In summary, the HD activity attenuation observed in some studies is most likely due to the restraining (not the self-motion signal itself) altering the strength of recurrent connections of the ring attractor. Furthermore, collectively the simulations of Fig. 1–3 illustrate that the issue of activity attenuation in some central vestibular neurons during active and passive motion (Cullen, 2012; 2014) is unrelated to the factors that contribute to HD cell activity during active vs. passive motion, or in restrained vs. freely moving animals.

Having, as we hope, corrected the mis-representations of what the important issues are in linking vestibular and, more generally, multisensory self-motion signals to HD tuning, we next highlight further challenges regarding the properties of the self-motion drive of the HD attractor by showing that this multisensory self-motion velocity input to the HD attractor has more complex spatial properties that originally envisioned.

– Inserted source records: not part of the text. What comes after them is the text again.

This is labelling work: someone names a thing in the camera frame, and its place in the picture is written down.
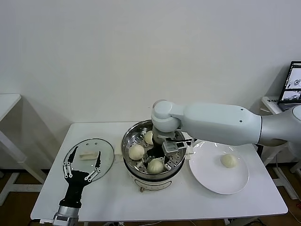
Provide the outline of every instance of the laptop screen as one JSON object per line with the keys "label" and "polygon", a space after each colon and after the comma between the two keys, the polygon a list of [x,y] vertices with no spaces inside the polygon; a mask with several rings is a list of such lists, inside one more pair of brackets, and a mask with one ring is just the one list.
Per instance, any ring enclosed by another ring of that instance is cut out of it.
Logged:
{"label": "laptop screen", "polygon": [[279,103],[301,103],[301,61],[291,63]]}

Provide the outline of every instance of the steamed bun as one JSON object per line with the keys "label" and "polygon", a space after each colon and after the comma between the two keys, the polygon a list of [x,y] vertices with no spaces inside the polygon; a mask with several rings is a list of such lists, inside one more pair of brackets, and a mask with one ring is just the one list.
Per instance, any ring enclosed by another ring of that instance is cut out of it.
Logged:
{"label": "steamed bun", "polygon": [[159,159],[153,159],[147,166],[148,173],[162,173],[164,171],[164,164]]}
{"label": "steamed bun", "polygon": [[128,150],[128,156],[132,160],[139,160],[144,155],[144,148],[141,145],[133,145]]}
{"label": "steamed bun", "polygon": [[227,168],[233,168],[238,165],[237,157],[232,154],[225,154],[221,157],[222,164]]}
{"label": "steamed bun", "polygon": [[152,142],[152,130],[151,131],[147,131],[145,136],[144,136],[144,140],[146,143],[148,143],[149,145],[153,145]]}

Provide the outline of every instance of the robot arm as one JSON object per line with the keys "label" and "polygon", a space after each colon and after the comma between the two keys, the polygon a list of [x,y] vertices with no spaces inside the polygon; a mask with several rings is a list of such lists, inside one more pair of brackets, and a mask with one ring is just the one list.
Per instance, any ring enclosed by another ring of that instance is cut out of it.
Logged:
{"label": "robot arm", "polygon": [[151,119],[159,133],[180,129],[193,138],[228,145],[301,143],[301,106],[277,115],[259,116],[234,105],[181,106],[160,101],[154,105]]}

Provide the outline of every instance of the white table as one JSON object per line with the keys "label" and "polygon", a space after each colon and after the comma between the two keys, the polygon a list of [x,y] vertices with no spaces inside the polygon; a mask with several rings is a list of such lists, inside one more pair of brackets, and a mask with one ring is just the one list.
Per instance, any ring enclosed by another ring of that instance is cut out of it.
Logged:
{"label": "white table", "polygon": [[[287,213],[281,195],[252,145],[245,145],[240,153],[248,163],[250,179],[245,189],[237,194],[221,195],[207,190],[194,178],[187,162],[168,188],[156,192],[139,192],[139,188],[130,179],[120,150],[121,139],[133,124],[135,122],[71,125],[35,203],[31,218],[41,219],[41,223],[52,222],[67,189],[62,168],[65,155],[78,142],[97,137],[112,144],[115,161],[104,177],[84,188],[79,221],[244,218]],[[231,225],[243,225],[249,220],[250,218],[236,220]]]}
{"label": "white table", "polygon": [[[0,94],[0,121],[18,103],[20,99],[20,94]],[[46,174],[40,169],[36,169],[23,154],[23,152],[1,131],[0,142],[3,144],[2,147],[4,151],[6,151],[14,160],[16,160],[16,162],[23,166],[25,170],[32,174],[42,184],[45,182]],[[18,176],[19,173],[13,173],[2,189],[0,193],[0,206],[4,203],[9,192],[39,192],[41,190],[42,185],[14,184]]]}

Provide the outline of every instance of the power cord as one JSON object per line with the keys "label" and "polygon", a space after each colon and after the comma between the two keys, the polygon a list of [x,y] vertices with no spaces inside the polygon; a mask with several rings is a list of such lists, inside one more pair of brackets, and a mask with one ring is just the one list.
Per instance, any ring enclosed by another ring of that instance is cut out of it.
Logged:
{"label": "power cord", "polygon": [[152,224],[145,224],[145,225],[139,225],[139,226],[147,226],[147,225],[156,225],[156,224],[158,224],[158,223],[161,223],[162,221],[158,221],[158,222],[156,222],[156,223],[152,223]]}
{"label": "power cord", "polygon": [[260,224],[261,226],[267,226],[267,225],[264,224],[260,219],[257,219],[257,220],[255,220],[255,221],[252,221],[252,222],[250,222],[249,224],[246,224],[245,226],[249,226],[249,225],[252,225],[252,224],[255,224],[255,223]]}
{"label": "power cord", "polygon": [[40,222],[40,219],[32,219],[28,222],[27,226],[30,226],[32,222]]}
{"label": "power cord", "polygon": [[[284,173],[280,170],[281,168],[278,167],[277,155],[276,155],[276,157],[275,157],[275,160],[276,160],[276,168],[279,170],[279,173],[285,178],[285,180],[286,180],[286,181],[288,182],[288,184],[290,185],[292,191],[295,193],[295,195],[297,196],[298,200],[301,202],[301,200],[300,200],[298,194],[296,193],[296,191],[294,190],[293,186],[291,185],[291,183],[289,182],[289,180],[286,178],[286,176],[284,175]],[[287,208],[287,209],[288,209],[288,211],[290,212],[290,214],[292,214],[293,218],[295,218],[295,220],[296,220],[299,224],[301,224],[301,222],[300,222],[300,221],[298,220],[298,218],[297,218],[297,217],[289,210],[289,208]]]}

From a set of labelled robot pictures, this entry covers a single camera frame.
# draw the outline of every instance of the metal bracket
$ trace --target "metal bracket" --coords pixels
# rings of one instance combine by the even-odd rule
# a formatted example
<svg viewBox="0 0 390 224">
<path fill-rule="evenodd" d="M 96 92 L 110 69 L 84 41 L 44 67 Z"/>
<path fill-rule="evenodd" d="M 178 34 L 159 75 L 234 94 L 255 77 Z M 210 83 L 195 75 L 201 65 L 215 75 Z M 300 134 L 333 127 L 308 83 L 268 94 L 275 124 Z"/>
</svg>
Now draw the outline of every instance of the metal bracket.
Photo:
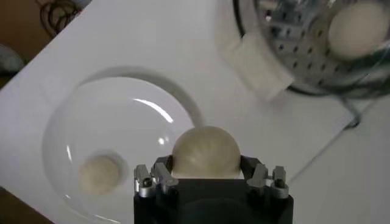
<svg viewBox="0 0 390 224">
<path fill-rule="evenodd" d="M 275 198 L 288 198 L 288 186 L 286 184 L 286 171 L 282 166 L 276 166 L 272 171 L 271 194 Z"/>
<path fill-rule="evenodd" d="M 246 183 L 259 191 L 260 195 L 264 194 L 264 187 L 266 185 L 266 179 L 268 177 L 268 169 L 264 164 L 258 163 L 255 168 L 255 172 L 251 179 Z"/>
<path fill-rule="evenodd" d="M 156 185 L 146 165 L 137 165 L 134 169 L 134 191 L 142 198 L 154 197 L 156 194 Z"/>
<path fill-rule="evenodd" d="M 164 194 L 170 194 L 172 190 L 179 184 L 179 180 L 171 176 L 163 163 L 155 163 L 154 167 L 152 168 L 152 174 L 156 180 L 156 183 L 161 186 Z"/>
</svg>

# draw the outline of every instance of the white table
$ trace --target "white table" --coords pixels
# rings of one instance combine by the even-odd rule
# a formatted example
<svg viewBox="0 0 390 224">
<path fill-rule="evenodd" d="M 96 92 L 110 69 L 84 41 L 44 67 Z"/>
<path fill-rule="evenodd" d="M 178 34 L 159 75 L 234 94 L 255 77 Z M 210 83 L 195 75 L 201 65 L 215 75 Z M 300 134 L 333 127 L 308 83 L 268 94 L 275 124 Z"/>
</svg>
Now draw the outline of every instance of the white table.
<svg viewBox="0 0 390 224">
<path fill-rule="evenodd" d="M 0 92 L 0 185 L 57 224 L 87 222 L 49 185 L 41 140 L 74 88 L 116 75 L 160 85 L 196 124 L 222 127 L 243 154 L 270 169 L 285 166 L 288 178 L 297 174 L 352 116 L 333 99 L 285 92 L 272 103 L 258 100 L 216 50 L 215 6 L 216 0 L 94 0 Z"/>
</svg>

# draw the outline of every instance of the metal colander
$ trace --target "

GENERALIZED DEFINITION OF AZIMUTH COMPASS THAT MAINTAINS ALLOCENTRIC ORIENTATION DURING THREE-DIMENSIONAL MOVEMENT

Recall that HD cells have been traditionally recorded during motion in an earth horizontal plane. As such, the issue of reference frames was trivial. For example, self-motion cues updating the ring attractor could be purely egocentric; e.g., yaw velocity signals from the horizontal semicircular canals (Calton and Taube, 2005; Taube, 2007), as long as visual landmark cues anchor HD tuning to the allocentric local environment (Taube, 2007). Importantly, when limited to the horizontal plane, the local and global (the latter defined as the earth’s surface) allocentric frames coincide.

More recently, a few studies have allowed animals to move in 3D (Calton and Taube, 2005; Finkelstein et al., 2015; Page et al. 2017), thus forcing the question of whether self-motion velocity signals that update the HD attractor are represented in egocentric or allocentic reference frames (Jeffery et al. 2013; 2015; Taube and Shinder, 2013). But before we summarize experimental findings, one must first appreciate that neither solution is without problems.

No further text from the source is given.